HOW TO COMPLETE THIS TASK: In the following listing, find the lines containing "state" and report them.

*** Opening DATA EXCERPT ***

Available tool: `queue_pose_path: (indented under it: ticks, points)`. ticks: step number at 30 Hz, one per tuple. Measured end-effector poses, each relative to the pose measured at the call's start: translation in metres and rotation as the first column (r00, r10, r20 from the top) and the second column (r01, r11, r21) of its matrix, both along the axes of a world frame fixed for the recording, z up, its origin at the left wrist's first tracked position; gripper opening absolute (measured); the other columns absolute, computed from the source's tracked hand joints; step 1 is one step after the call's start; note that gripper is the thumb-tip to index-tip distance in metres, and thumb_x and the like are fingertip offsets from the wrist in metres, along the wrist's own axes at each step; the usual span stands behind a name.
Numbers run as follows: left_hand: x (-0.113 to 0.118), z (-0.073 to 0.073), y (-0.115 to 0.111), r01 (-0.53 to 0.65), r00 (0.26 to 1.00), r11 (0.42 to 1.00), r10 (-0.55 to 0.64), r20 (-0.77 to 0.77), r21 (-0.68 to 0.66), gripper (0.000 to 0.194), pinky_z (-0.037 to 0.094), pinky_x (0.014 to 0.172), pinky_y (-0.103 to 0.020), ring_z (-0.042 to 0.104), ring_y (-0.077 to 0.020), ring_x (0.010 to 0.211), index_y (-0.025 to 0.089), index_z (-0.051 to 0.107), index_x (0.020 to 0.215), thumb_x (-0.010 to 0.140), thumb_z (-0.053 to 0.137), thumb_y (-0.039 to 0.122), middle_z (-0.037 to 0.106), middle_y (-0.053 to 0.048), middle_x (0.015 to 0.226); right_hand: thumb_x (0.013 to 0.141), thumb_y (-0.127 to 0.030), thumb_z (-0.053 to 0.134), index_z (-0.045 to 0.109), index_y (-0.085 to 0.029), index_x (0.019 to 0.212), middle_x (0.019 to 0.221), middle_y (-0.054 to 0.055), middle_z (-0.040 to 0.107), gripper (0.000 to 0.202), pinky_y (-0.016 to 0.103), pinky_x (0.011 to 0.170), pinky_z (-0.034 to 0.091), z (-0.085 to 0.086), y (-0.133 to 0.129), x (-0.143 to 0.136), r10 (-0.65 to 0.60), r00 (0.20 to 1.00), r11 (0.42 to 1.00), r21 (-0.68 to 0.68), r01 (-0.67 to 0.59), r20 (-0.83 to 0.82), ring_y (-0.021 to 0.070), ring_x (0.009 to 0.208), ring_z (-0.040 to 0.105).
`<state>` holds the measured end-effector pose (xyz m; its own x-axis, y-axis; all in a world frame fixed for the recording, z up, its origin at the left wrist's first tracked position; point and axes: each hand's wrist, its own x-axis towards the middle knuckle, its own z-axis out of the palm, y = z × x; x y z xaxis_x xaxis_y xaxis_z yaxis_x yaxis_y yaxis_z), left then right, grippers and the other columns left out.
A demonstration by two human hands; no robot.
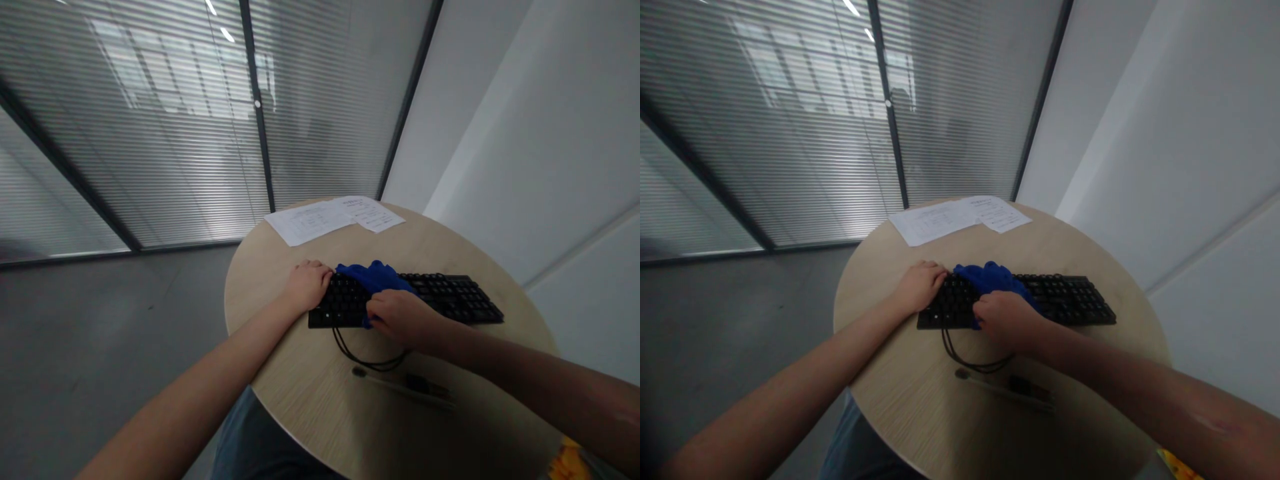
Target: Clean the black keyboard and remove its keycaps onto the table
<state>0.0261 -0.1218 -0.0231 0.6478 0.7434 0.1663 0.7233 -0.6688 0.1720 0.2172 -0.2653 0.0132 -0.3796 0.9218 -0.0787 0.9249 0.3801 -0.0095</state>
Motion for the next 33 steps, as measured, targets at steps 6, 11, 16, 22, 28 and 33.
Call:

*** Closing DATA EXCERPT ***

TASK RESPONSE:
`<state>` holds the measured end-effector pose (xyz m; its own x-axis, y-axis; all in a world frame fixed for the recording, z up, its origin at the left wrist's first tracked position; point and axes: each hand's wrist, its own x-axis towards the middle knuckle, its own z-axis out of the palm, y = z × x; x y z xaxis_x xaxis_y xaxis_z yaxis_x yaxis_y yaxis_z), left then right, grippers and the other columns left out.
<state>0.0261 -0.1218 -0.0231 0.6478 0.7434 0.1663 0.7233 -0.6688 0.1720 0.2172 -0.2653 0.0132 -0.3796 0.9218 -0.0787 0.9249 0.3801 -0.0095</state>

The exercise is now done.